On Mon, 27 Mar 2006, Ingo Molnar wrote:
>
> * Esben Nielsen <[email protected]> wrote:
>
> > > how do you guarantee that some other CPU doesnt send us on some
> > > goose-chase?
> >
> > How should another CPU suddenly be able to insert stuff into a lock
> > chain? Only the tasks themselves can do that and they are blocked on
> > some lock - at least when we tested in some previous iteration.
> > Ofcourse, they can have been signalled or timed out since, such they
> > are already unblocked when the deadlock is reported. But that is not
> > an error since the locks at some point actually were in a deadlock
> > situation.
>
> we are observing a non-time-coherent snapshot of the locking graph.
> There is no guarantee that due to timeouts or signals the chain we
> observe isnt artificially long - while if a time-coherent snapshot is
> taken it is always fine. E.g. lets take dentry locks as an example:
> their locking is ordered by the dentry (kernel-pointer) address. We
> could in theory have a 'chain' of subsequent locking dependencies
> related to 10,000 dentries, which are nicely ordered and create a
> 10,000-entry 'chain' if looked at in a non-time-coherent form. I.e. your
> code could detect a deadlock where there's none. The more CPUs there
> are, the larger the likelyhood is that other CPUs 'lure us' into a long
> chain.
I don't quite understand you examble: Are all 10,000 held at once?
If no, how are they all going to suddenly put into the lock chain due to
signals or timeouts? Those things unlocks locks and therefore breaks the
chain.
We need to cook up a specific examble we can discuss - also to see whether
it is a really an error or not.
>
> In other words: without taking all the locks we have no mathematical
> proof that we detected a deadlock!
Before you talk about a mathematical proof you need to make a mathematical
definition of a deadlock. Your definition seems to be that at some point
in time there is a circular dependency. (By the way: Time can be hard to
define too :-)
That definition does not make much sense in practice if you are rescued
by timeouts or signals within the time of the lock() call - which can be
very long as preemption is enabled in the prolog and the epilog of the call.
Deadlock detection therefore only makes sense in programs where the
mutex timeouts and signal spacing are long compared to the normal
timescale of the program. If not, the program will not "deadlock", i.e.
get stuck, but keep on running, even though at some point in time there
was a circular locking.
>
> also, how does the taking of 2 locks only improve latencies? We still
> have to hold the ->waiter_lock of this lock during this act, dont we? Or
> can we do boosting with totally unlocked (and interrupts-enabled)

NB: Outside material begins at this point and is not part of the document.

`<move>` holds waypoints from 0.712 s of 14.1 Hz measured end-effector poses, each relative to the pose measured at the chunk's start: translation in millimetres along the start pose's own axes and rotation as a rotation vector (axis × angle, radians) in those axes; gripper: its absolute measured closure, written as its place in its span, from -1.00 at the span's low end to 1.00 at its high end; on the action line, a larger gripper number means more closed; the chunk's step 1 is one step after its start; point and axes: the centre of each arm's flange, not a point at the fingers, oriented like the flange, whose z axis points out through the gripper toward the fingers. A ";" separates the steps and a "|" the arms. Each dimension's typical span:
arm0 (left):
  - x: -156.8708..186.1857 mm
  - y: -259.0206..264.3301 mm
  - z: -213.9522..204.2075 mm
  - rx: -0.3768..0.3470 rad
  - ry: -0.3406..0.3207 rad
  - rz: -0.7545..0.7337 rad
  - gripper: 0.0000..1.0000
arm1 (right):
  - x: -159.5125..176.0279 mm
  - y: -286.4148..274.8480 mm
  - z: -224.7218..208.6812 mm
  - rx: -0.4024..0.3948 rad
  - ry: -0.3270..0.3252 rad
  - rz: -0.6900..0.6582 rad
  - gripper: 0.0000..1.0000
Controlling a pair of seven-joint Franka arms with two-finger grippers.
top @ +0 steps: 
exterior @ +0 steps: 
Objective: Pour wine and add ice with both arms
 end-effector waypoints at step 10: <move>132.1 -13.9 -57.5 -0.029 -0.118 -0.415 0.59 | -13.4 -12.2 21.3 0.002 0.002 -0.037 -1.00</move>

> rescheduling points? If yes then the same situation could happen on UP
> too: if there's lots of rescheduling of this boosting chain.
>
Yes, lock->wait_lock is dropped during the iteration - otherwise it could
deadlock. The boosting is done with preemption and interrupts enabled once
in every iteration. And yes the problems you talk about are therefore
not specific to SMP but can also happen on UP - just with a lower rate.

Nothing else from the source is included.